THE PROBLEM: Exactly reproduce the lines from the top of the entries below through the line containing "The spot (171, 138)", with both ends included.

DATA SUPPLIED Block Start

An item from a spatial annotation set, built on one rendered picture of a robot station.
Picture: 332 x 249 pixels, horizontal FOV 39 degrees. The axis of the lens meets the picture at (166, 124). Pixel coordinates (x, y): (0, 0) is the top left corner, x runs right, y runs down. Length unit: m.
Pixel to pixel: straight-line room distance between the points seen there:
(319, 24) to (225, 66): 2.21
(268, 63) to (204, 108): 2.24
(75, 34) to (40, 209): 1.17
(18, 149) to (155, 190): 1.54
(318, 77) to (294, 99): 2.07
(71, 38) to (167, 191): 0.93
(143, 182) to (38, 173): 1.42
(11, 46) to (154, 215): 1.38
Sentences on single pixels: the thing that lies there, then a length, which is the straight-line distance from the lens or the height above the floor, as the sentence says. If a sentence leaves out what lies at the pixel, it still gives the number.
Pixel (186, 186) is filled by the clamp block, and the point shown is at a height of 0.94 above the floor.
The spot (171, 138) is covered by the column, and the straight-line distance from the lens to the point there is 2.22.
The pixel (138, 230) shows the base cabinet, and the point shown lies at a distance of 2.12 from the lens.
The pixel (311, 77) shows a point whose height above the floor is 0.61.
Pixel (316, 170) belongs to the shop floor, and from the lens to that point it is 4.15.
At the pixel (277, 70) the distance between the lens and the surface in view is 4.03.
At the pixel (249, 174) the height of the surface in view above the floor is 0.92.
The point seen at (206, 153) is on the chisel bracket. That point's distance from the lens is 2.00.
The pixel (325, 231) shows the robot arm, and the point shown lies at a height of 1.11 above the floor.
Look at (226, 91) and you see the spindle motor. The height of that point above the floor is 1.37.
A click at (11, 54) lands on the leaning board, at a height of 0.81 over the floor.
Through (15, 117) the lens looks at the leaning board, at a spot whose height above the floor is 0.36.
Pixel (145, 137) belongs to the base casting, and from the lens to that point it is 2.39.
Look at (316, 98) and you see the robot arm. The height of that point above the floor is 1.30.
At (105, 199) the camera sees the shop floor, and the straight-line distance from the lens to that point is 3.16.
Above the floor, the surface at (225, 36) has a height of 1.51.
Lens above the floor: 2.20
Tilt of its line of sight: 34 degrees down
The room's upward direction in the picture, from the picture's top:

DATA SUPPLIED Block End

TASK RESULT:
An item from a spatial annotation set, built on one rendered picture of a robot station.
Picture: 332 x 249 pixels, horizontal FOV 39 degrees. The axis of the lens meets the picture at (166, 124). Pixel coordinates (x, y): (0, 0) is the top left corner, x runs right, y runs down. Length unit: m.
Pixel to pixel: straight-line room distance between the points seen there:
(319, 24) to (225, 66): 2.21
(268, 63) to (204, 108): 2.24
(75, 34) to (40, 209): 1.17
(18, 149) to (155, 190): 1.54
(318, 77) to (294, 99): 2.07
(71, 38) to (167, 191): 0.93
(143, 182) to (38, 173): 1.42
(11, 46) to (154, 215): 1.38
Sentences on single pixels: the thing that lies there, then a length, which is the straight-line distance from the lens or the height above the floor, as the sentence says. If a sentence leaves out what lies at the pixel, it still gives the number.
Pixel (186, 186) is filled by the clamp block, and the point shown is at a height of 0.94 above the floor.
The spot (171, 138) is covered by the column, and the straight-line distance from the lens to the point there is 2.22.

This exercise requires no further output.